* _WORK ORDER_: Only one stretch of the listing below is wanted: every line from the first to the line containing "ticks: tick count", set down exactly.

* _DATA EXCERPTS_:

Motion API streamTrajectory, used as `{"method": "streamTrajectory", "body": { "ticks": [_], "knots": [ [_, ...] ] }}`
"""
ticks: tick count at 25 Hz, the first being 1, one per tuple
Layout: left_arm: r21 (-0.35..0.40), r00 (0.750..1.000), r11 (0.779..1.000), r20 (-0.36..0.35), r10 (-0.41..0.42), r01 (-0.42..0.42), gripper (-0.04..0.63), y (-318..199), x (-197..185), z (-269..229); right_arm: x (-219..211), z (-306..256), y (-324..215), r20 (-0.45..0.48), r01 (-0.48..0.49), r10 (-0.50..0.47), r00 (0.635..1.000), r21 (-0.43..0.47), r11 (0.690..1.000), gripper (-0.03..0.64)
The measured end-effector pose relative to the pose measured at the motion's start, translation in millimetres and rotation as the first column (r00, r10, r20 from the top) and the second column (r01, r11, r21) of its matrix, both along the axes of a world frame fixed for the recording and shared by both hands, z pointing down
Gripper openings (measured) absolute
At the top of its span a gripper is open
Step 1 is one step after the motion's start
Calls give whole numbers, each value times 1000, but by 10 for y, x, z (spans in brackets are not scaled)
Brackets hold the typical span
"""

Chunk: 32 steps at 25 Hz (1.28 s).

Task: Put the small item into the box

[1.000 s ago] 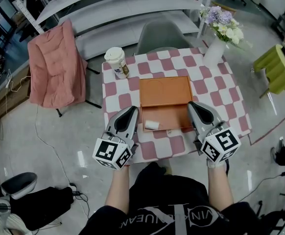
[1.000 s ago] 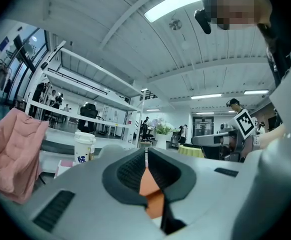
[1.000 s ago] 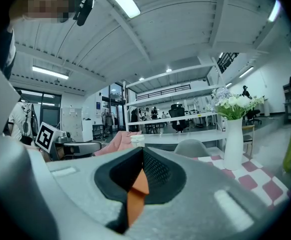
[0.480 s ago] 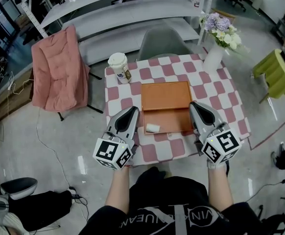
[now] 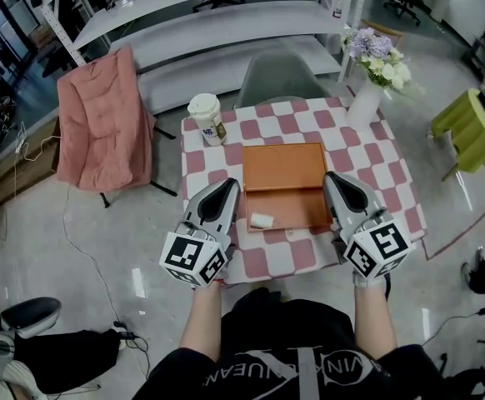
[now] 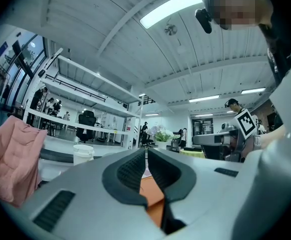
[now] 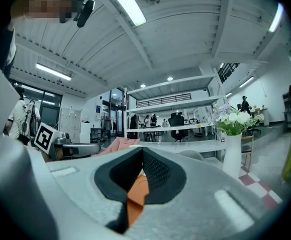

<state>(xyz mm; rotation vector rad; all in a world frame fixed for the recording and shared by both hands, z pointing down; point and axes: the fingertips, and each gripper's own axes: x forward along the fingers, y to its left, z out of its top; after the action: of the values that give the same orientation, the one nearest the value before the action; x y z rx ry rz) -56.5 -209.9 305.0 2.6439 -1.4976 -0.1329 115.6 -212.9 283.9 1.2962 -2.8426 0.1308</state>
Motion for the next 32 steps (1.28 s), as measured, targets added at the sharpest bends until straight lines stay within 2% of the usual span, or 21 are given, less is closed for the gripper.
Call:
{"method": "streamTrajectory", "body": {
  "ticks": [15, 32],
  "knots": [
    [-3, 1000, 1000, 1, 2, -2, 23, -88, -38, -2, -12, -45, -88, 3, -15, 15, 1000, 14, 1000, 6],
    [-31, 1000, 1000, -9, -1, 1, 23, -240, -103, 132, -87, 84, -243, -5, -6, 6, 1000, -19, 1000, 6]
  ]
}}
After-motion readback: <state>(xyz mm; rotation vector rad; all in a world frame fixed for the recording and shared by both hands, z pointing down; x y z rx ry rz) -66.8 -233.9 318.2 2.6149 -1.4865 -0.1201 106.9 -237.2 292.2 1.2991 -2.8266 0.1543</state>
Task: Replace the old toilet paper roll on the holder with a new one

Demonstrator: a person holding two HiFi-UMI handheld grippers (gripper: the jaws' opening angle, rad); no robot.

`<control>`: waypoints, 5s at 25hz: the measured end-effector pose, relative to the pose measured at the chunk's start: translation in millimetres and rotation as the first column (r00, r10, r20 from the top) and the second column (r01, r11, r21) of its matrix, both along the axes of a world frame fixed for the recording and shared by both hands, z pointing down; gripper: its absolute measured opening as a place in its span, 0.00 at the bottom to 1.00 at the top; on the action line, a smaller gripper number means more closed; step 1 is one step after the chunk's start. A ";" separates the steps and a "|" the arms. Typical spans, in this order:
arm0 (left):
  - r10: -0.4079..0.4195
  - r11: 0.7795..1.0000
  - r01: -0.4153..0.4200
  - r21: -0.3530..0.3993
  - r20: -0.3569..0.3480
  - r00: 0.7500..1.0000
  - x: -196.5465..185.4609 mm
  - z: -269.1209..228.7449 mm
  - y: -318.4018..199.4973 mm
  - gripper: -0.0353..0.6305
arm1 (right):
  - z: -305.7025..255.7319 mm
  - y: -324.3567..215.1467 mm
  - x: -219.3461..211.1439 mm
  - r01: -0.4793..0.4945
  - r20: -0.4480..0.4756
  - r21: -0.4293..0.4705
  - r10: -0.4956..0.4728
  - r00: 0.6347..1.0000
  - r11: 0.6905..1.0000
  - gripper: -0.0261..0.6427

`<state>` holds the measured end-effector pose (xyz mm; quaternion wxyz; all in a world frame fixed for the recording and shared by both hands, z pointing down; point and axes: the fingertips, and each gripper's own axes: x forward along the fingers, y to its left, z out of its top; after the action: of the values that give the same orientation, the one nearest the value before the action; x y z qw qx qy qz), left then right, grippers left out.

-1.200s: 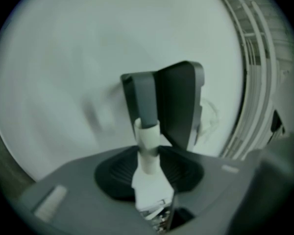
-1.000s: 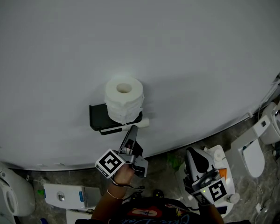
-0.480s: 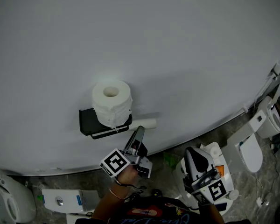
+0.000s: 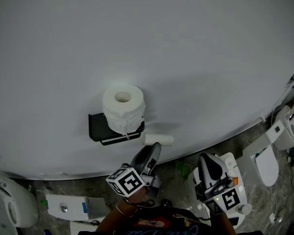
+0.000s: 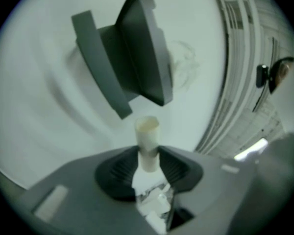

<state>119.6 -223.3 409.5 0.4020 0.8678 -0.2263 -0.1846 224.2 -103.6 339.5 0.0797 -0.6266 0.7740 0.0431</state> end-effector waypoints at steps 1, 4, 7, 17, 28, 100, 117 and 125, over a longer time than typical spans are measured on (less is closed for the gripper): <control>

* _THE COMPLETED TASK_:
Motion API streamTrajectory, used as `{"method": "streamTrajectory", "body": { "ticks": [_], "knots": [ [_, ...] ] }}`
"""
ticks: tick count at 25 Hz, the first being 1, one per tuple

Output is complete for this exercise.